Other families living in the same Woodtick area of Wolcott in 1868 include
the Frisbie family (noted above in the genealogy connection), and just beyond
the Wolcott Paper Mill and the school the family of “S. Nichols”, the family
into which Samuel Nichols would be born a few years later.
Finally, I looked at the 1880 census. There we find the following
families in close proximity:
·
Page 9, Erastus Nichols living next door to his
son Samuel Nichols and grandson Samuel Nichols Jr (the eventual foster father
of my grandfather Harold Pierpont)
·
Page 9, Timothy Root and his wife Lucelia
[Alcott]
·
Page 8, Orrin Hall, now widowed
·
Page 5, Ransom and Anna [Root] Hall and two
children
Conclusions
While genealogical connections exist between all these families, those
connections are often driven by geographical proximity.
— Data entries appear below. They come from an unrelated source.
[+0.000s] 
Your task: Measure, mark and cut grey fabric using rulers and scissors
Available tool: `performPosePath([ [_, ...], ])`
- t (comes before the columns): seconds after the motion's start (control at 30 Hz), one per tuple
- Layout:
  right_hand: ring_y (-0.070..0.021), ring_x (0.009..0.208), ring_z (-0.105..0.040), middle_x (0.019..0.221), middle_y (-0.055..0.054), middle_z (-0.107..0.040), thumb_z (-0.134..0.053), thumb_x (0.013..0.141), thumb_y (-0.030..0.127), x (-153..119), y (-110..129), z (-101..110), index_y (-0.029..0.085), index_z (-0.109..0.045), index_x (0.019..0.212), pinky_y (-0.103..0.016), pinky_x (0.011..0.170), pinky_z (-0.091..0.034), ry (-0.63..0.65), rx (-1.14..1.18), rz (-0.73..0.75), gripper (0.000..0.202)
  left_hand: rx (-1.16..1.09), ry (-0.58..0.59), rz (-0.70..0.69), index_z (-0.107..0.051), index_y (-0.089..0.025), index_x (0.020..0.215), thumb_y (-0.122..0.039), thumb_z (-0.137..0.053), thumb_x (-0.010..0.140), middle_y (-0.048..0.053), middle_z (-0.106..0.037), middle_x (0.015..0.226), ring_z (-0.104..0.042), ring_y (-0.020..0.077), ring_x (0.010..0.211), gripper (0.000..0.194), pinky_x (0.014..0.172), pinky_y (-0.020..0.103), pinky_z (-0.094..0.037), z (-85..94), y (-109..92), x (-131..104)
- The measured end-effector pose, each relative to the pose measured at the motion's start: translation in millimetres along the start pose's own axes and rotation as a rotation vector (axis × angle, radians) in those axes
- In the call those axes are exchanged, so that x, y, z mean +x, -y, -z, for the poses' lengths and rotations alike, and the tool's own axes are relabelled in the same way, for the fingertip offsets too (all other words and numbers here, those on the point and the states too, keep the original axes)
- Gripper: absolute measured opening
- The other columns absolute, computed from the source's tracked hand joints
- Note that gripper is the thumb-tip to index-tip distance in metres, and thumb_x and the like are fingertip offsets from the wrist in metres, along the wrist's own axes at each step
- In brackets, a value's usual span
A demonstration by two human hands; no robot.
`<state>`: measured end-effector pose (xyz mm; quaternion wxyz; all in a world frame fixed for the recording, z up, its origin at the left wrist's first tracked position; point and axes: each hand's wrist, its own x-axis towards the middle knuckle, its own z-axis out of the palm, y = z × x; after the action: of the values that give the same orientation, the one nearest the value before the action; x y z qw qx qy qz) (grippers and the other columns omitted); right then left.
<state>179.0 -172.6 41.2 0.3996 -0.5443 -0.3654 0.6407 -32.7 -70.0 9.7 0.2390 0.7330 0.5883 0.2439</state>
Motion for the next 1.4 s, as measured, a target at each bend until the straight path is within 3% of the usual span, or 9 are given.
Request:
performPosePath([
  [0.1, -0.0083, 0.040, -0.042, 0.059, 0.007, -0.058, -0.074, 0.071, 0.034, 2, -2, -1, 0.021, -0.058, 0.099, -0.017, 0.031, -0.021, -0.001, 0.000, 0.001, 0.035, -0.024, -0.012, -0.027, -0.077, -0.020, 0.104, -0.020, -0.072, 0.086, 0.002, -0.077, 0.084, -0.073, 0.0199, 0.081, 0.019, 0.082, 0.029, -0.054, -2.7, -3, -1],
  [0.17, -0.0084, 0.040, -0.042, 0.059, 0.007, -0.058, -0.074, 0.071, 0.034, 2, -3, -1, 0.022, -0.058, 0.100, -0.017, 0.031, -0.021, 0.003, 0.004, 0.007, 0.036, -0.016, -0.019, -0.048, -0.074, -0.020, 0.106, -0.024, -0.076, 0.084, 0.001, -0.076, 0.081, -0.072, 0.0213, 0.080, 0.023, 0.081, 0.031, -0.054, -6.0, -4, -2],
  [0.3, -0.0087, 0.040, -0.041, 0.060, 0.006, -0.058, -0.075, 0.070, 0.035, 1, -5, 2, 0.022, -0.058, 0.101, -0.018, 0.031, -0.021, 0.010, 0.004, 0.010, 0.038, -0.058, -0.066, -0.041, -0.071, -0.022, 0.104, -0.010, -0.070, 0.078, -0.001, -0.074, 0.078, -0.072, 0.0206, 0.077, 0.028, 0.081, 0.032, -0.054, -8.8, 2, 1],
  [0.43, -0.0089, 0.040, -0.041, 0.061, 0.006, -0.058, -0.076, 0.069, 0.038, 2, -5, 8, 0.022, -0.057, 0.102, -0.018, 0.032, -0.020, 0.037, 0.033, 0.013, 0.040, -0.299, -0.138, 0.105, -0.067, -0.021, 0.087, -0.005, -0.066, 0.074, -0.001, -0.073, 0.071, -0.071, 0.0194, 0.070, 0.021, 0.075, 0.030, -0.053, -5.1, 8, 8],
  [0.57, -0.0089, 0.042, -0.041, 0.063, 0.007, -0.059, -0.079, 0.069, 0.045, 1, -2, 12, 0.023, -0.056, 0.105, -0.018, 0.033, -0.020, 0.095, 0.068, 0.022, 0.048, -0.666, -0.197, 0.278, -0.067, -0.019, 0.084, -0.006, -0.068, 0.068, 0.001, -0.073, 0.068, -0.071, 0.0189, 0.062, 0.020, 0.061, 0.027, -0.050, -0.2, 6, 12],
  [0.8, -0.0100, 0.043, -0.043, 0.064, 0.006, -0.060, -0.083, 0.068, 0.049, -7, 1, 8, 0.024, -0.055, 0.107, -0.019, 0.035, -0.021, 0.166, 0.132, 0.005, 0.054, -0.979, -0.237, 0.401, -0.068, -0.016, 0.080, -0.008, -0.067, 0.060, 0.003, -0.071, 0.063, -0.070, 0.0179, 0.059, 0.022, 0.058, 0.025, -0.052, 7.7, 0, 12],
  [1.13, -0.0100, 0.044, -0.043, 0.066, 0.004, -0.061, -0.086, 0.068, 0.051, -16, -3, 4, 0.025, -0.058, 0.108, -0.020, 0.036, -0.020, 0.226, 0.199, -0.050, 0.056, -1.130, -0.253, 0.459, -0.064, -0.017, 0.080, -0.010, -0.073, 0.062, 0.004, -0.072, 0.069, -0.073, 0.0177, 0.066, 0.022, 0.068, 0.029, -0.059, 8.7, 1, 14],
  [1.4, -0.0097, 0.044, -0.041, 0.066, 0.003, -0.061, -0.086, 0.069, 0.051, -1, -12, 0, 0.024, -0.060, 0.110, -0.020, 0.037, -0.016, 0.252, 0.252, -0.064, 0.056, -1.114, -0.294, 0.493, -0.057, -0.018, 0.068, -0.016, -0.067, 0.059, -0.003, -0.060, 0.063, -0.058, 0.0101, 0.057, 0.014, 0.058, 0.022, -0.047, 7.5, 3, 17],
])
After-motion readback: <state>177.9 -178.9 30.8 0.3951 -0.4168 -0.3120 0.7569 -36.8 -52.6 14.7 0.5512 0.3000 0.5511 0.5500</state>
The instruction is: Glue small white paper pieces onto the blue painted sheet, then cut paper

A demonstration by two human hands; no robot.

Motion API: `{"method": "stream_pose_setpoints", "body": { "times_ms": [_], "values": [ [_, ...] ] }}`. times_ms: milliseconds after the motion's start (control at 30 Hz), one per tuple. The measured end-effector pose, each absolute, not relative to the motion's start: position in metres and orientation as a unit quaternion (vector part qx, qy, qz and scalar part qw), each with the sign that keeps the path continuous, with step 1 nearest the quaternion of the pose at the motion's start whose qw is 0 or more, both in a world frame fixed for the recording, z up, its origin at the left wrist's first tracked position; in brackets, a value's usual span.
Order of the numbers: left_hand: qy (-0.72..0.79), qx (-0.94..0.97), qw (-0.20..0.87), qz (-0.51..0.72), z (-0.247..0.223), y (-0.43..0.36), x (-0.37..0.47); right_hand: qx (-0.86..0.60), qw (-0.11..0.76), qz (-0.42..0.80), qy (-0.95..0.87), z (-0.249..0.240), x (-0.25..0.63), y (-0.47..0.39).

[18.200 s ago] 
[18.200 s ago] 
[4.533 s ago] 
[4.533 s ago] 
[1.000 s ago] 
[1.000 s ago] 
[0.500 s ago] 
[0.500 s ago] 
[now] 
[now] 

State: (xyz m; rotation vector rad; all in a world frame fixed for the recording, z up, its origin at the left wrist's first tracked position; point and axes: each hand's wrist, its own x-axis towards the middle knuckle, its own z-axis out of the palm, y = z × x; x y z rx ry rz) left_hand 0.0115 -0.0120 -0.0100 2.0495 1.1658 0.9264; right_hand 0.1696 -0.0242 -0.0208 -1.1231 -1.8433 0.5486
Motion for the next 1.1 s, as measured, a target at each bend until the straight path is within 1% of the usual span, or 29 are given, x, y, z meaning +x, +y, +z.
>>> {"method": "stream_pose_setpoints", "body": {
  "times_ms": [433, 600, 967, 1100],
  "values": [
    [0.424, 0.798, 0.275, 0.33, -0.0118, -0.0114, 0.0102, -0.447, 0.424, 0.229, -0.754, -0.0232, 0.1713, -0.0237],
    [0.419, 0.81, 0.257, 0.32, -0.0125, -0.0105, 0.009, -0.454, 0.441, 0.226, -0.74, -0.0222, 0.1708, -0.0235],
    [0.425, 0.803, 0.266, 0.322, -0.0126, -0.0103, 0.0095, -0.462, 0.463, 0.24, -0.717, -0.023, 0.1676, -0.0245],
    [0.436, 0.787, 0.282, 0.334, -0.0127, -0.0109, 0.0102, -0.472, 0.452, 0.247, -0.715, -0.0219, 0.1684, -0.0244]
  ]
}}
Here we see the Merrill,
Hall, Root, and Nichols families all in proximity in the Woodtick area of
Wolcott. In addition, a few years later the widow Anna [Root] Hall was living
in the Mill Plain area of Waterbury and would have likely been attending the
Mill Plain Union church which is where Wilson and Annie [Merrill] Pierpont were
also members.
Thus, when Annie passed away in 1898, the note that Anna Root Hall
Pierpont helped raise Harold in Prospect did not mean that she actually raised
him. Rather, it meant that she introduced Wilson to Samuel and Hattie Nichols,
a young couple who were not able to have children of their own. She knew Samuel
as he lived just a few houses away from her family in Wolcott where she grew
up.
These types of interrelationships between history, genealogy and geography
are fascinating to me. And as this research has shown, you may find what you
are looking for in places that may not have occurred to you.